— Task to carry out —
What is the number of lines in the listing that contain "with"? Give that number only.

%%

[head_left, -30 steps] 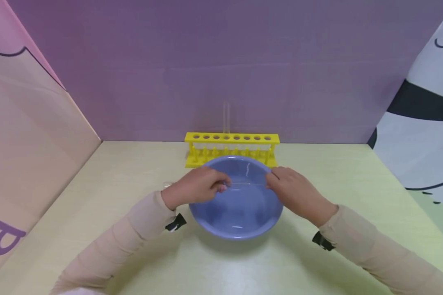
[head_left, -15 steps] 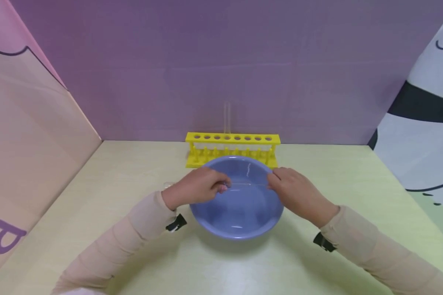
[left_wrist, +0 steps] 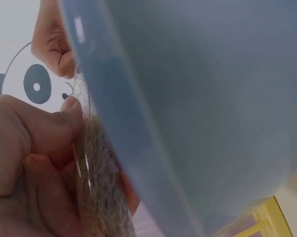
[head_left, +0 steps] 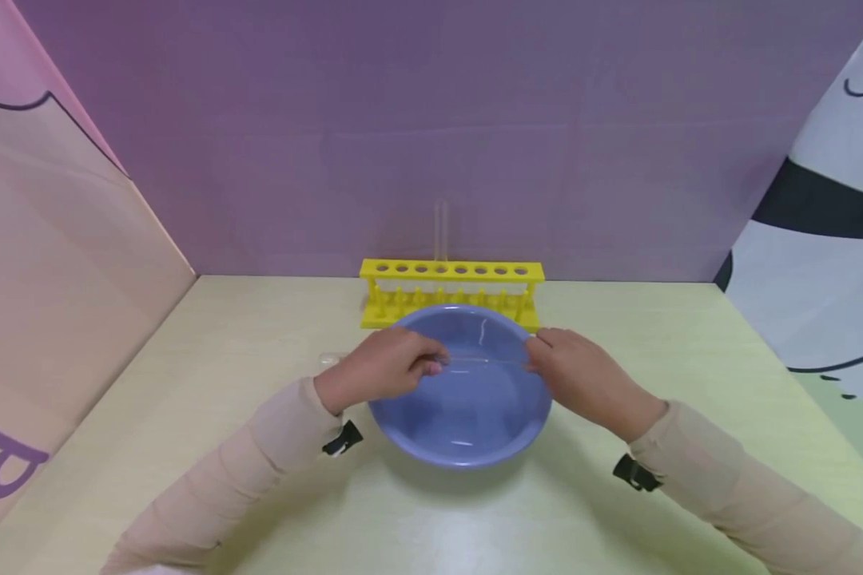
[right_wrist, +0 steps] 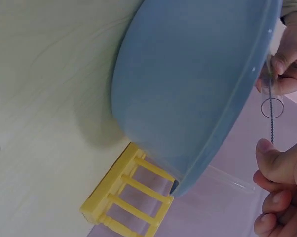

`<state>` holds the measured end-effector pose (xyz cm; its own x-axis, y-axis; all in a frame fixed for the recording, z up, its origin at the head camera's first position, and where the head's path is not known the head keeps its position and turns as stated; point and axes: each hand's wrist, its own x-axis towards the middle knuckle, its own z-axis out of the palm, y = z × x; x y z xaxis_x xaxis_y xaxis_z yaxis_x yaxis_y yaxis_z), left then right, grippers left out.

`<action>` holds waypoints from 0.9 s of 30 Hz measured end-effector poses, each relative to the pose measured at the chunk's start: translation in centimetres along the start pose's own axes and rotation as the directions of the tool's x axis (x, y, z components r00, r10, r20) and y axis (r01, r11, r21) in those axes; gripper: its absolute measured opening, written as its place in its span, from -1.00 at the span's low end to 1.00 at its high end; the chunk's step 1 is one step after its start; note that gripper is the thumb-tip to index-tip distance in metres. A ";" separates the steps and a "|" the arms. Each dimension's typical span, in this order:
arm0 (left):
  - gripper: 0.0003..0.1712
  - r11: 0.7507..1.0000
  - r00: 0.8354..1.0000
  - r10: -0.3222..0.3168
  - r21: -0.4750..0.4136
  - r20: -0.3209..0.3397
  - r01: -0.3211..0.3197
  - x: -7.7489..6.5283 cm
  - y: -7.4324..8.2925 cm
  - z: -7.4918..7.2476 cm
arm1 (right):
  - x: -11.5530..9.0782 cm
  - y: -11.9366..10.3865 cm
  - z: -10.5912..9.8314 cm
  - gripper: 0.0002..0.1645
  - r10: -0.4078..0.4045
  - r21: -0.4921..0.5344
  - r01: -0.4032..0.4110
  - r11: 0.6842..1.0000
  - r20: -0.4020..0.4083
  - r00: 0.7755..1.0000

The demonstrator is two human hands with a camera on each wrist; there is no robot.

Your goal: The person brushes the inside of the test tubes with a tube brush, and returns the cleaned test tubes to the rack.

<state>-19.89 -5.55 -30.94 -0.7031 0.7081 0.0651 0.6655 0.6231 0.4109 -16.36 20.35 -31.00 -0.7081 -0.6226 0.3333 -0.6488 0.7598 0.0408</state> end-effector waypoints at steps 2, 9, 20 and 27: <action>-0.77 1.000 1.000 0.008 0.007 -0.016 -0.007 0.0 0.0 0.1 | 0.0 0.0 -0.1 -0.71 0.009 0.035 -0.009 0.999 0.010 1.000; -0.75 0.997 0.996 0.041 0.060 -0.078 -0.037 0.0 -0.1 0.5 | -0.1 0.4 -0.6 -0.69 0.049 0.189 -0.060 0.980 0.064 0.997; -0.80 0.983 0.975 0.128 0.150 -0.184 -0.101 -0.4 -0.2 0.9 | 0.0 1.8 -0.5 -0.78 0.035 0.391 -0.077 0.917 0.112 0.993; -0.81 0.961 0.950 0.181 0.250 -0.253 -0.117 -0.7 -0.4 1.4 | -0.2 2.6 -0.8 -0.74 0.058 0.461 -0.163 0.872 0.233 0.971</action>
<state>-19.31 -5.80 -32.43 -0.6109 0.7020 0.3660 0.7844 0.5994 0.1596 -17.68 22.66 -30.16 -0.7901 -0.6037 0.1061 -0.5789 0.6779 -0.4532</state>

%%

— Task output —
2